Process Reward Models for LLM Agents: Practical Framework and Directions
Sanjiban Choudhury

TL;DR
This paper presents AgentPRM, a scalable framework for training LLM agents with process rewards, and introduces InversePRM for learning rewards from demonstrations, demonstrating improved performance on benchmarks.
Contribution
It introduces AgentPRM and InversePRM frameworks, enabling scalable, reward-based training of LLM agents with minimal modifications to existing pipelines.
Findings
Small 3B models outperform GPT-4o baselines when trained with AgentPRM and InversePRM.
AgentPRM requires minimal modifications to RLHF pipelines.

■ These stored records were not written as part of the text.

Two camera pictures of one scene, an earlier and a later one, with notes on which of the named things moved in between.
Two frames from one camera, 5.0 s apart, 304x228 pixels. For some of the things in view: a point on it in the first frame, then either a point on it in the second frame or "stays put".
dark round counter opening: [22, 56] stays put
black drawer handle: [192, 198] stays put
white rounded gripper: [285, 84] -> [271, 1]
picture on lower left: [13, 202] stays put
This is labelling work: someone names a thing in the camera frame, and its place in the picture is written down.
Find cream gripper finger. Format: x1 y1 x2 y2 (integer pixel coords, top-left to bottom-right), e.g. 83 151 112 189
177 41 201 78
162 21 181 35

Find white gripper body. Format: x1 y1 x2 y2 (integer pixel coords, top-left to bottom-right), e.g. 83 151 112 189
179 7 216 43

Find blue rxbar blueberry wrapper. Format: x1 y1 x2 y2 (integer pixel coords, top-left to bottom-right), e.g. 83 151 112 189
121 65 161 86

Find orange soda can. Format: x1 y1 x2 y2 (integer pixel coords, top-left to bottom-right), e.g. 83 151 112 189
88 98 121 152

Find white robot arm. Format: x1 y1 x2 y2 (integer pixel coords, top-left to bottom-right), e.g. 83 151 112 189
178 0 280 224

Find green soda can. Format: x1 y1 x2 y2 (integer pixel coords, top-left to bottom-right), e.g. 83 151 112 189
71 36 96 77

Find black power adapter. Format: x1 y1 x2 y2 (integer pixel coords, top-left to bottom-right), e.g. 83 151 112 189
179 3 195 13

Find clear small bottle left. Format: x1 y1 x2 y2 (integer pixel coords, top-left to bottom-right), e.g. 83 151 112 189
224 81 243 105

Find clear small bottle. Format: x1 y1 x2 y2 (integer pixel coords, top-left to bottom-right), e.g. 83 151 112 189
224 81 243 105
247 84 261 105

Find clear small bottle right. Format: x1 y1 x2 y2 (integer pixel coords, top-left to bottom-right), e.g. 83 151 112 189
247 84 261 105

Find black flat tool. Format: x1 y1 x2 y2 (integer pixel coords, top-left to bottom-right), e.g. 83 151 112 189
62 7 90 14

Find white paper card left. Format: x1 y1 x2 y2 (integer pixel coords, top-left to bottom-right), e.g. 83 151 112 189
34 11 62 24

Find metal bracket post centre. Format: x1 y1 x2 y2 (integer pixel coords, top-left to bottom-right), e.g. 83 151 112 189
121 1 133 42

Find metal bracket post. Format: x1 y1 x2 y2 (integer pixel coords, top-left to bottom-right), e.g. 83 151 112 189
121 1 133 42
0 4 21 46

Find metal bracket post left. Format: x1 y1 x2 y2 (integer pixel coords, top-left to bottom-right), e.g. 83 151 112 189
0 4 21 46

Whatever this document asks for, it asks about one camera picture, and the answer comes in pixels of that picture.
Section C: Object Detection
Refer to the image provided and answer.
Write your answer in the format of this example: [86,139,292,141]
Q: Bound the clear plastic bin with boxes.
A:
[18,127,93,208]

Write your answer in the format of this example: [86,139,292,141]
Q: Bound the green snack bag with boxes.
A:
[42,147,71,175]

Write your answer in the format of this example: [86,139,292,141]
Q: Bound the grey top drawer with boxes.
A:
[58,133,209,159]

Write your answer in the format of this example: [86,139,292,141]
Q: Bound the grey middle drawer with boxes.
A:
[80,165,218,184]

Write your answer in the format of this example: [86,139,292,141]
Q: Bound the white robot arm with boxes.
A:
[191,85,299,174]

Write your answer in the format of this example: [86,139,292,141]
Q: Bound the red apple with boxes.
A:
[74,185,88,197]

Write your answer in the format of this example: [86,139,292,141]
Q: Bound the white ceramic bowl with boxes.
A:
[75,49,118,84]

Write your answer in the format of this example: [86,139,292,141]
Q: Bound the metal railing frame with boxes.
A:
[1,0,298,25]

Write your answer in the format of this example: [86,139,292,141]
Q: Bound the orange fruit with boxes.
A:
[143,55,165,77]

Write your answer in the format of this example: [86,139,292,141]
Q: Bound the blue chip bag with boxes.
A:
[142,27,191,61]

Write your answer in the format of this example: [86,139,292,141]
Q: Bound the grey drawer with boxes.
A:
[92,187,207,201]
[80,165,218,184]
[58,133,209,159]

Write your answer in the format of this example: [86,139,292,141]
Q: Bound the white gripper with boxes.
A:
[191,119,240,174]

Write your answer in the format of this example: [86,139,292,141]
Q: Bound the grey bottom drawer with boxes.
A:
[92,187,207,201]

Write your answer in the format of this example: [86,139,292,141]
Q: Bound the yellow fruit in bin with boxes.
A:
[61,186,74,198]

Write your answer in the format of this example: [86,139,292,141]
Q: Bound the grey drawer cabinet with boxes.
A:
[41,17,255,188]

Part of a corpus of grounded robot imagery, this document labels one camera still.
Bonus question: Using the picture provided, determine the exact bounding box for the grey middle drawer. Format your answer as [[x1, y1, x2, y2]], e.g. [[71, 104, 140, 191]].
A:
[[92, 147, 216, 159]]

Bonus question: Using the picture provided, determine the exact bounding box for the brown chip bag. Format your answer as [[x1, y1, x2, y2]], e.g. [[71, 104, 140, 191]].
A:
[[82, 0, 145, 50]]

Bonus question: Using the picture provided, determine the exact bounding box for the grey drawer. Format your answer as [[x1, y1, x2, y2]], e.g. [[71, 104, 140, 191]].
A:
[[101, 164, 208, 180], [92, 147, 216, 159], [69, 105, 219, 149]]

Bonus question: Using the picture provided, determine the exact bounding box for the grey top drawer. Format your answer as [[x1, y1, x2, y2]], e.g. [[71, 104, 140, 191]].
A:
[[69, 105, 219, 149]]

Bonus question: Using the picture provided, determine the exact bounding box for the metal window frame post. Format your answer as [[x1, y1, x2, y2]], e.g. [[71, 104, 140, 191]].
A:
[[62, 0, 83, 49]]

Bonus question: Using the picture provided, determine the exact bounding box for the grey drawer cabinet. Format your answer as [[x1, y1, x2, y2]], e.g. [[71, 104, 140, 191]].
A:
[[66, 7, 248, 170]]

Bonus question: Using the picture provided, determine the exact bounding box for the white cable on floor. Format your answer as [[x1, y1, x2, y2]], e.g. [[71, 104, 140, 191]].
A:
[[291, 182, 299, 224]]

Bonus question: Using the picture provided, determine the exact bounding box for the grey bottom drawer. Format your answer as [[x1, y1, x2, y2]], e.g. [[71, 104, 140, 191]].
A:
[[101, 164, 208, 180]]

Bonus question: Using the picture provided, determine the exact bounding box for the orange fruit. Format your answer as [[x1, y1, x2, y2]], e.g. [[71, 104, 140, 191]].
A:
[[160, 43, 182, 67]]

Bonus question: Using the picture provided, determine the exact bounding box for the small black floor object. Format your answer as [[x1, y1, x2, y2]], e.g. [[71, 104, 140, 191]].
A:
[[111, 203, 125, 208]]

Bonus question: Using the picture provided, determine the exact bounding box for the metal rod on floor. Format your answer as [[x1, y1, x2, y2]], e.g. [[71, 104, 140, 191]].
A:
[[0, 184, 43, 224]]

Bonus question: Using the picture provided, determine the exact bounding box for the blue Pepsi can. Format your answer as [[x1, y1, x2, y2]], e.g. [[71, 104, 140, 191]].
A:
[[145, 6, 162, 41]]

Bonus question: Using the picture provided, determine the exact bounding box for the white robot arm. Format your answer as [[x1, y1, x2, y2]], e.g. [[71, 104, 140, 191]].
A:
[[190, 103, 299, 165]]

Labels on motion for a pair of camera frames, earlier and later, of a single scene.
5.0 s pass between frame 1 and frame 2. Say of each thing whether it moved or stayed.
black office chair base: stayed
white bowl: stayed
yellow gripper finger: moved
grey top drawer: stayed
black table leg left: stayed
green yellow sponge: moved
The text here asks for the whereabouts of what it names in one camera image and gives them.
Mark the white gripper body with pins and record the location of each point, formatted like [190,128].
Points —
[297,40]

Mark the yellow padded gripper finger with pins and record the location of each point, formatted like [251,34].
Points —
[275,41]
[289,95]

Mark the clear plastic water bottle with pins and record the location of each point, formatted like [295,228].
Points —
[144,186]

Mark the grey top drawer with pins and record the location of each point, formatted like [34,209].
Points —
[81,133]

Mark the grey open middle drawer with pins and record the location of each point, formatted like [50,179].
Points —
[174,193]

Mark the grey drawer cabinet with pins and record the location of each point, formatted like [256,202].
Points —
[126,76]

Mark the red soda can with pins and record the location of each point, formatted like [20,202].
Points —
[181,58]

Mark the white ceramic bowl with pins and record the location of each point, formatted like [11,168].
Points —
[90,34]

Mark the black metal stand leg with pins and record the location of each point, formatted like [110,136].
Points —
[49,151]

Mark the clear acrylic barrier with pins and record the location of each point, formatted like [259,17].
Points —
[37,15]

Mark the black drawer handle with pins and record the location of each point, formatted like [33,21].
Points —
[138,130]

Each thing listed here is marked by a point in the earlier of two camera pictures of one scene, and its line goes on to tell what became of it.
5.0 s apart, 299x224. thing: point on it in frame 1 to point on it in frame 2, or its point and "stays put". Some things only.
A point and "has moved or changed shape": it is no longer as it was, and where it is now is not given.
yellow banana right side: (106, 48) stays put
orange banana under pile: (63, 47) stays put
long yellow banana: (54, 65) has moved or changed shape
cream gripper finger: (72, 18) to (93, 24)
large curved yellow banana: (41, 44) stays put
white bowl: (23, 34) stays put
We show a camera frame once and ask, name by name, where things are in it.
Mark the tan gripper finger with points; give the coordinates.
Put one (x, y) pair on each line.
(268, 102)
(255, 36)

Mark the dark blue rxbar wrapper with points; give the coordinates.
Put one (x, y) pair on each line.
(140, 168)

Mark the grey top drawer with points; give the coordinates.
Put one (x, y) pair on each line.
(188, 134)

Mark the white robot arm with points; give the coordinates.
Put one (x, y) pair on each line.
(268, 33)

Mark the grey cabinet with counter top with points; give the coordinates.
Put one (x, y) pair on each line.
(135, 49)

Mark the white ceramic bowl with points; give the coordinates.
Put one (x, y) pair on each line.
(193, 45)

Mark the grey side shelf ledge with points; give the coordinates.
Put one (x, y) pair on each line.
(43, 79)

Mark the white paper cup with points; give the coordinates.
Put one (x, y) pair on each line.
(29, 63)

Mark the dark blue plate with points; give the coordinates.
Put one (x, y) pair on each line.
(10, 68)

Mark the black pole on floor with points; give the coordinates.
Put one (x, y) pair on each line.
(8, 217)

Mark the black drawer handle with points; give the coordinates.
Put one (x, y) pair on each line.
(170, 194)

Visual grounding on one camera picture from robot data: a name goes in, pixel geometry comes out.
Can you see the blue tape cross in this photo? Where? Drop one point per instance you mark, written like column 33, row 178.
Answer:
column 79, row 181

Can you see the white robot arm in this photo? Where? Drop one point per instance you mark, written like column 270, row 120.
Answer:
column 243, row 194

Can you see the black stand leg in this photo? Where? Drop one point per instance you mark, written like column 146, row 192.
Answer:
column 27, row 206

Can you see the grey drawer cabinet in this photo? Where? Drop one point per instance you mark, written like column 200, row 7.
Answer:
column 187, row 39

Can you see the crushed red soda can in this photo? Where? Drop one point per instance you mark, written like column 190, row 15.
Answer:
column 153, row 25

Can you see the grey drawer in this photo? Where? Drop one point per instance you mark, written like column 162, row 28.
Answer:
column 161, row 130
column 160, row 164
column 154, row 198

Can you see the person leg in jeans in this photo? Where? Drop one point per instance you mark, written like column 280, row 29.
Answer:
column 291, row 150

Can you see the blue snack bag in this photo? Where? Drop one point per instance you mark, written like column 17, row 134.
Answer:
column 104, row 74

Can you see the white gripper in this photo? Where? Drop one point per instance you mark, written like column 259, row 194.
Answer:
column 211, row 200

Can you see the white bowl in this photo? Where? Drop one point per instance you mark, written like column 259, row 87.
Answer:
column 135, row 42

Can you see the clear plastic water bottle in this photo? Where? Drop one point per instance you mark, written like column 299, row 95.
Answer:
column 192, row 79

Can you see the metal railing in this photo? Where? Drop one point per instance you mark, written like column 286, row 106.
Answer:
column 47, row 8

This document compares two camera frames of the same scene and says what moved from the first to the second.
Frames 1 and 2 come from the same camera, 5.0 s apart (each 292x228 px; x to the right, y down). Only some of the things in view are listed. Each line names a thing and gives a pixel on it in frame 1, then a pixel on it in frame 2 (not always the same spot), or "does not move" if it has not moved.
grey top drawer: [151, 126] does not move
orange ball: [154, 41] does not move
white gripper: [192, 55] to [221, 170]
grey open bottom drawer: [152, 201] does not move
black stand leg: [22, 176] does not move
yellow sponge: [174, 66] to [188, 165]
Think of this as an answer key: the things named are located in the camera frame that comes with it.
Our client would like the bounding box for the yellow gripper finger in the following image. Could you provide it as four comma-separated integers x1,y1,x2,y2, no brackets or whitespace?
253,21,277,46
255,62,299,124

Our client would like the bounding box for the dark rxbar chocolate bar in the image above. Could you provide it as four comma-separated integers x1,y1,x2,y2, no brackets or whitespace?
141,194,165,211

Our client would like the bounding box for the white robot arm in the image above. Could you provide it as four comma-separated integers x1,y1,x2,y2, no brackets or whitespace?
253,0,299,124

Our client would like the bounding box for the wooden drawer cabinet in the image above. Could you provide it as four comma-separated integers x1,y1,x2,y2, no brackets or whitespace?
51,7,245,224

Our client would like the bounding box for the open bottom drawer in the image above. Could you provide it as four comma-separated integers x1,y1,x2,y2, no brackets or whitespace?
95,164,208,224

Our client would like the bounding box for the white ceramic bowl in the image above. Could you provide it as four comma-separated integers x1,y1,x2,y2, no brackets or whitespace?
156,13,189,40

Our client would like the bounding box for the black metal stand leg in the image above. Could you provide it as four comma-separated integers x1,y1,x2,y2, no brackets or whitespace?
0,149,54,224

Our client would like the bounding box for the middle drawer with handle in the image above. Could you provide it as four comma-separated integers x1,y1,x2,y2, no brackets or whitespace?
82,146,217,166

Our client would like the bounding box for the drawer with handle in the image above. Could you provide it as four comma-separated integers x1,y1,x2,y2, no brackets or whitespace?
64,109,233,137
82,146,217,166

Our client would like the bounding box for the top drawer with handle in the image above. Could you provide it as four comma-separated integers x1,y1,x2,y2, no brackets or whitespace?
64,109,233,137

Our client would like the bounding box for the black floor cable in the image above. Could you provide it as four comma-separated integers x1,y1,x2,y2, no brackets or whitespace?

Models trained with these methods show improved performance on ALFWorld benchmark.
Abstract
We introduce Agent Process Reward Models (AgentPRM), a simple and scalable framework for training LLM agents to continually improve through interactions. AgentPRM follows a lightweight actor-critic paradigm, using Monte Carlo rollouts to compute reward targets and optimize policies. It requires minimal modifications to existing RLHF pipelines, making it easy to integrate at scale. Beyond AgentPRM, we propose InversePRM, which learns process rewards directly from demonstrations without explicit outcome supervision. We also explore key challenges and opportunities, including exploration, process reward shaping, and model-predictive reasoning. We evaluate on ALFWorld benchmark, show that small 3B models trained with AgentPRM and InversePRM outperform strong GPT-4o baselines, and analyze test-time scaling, reward hacking, and more. Our code is available at:…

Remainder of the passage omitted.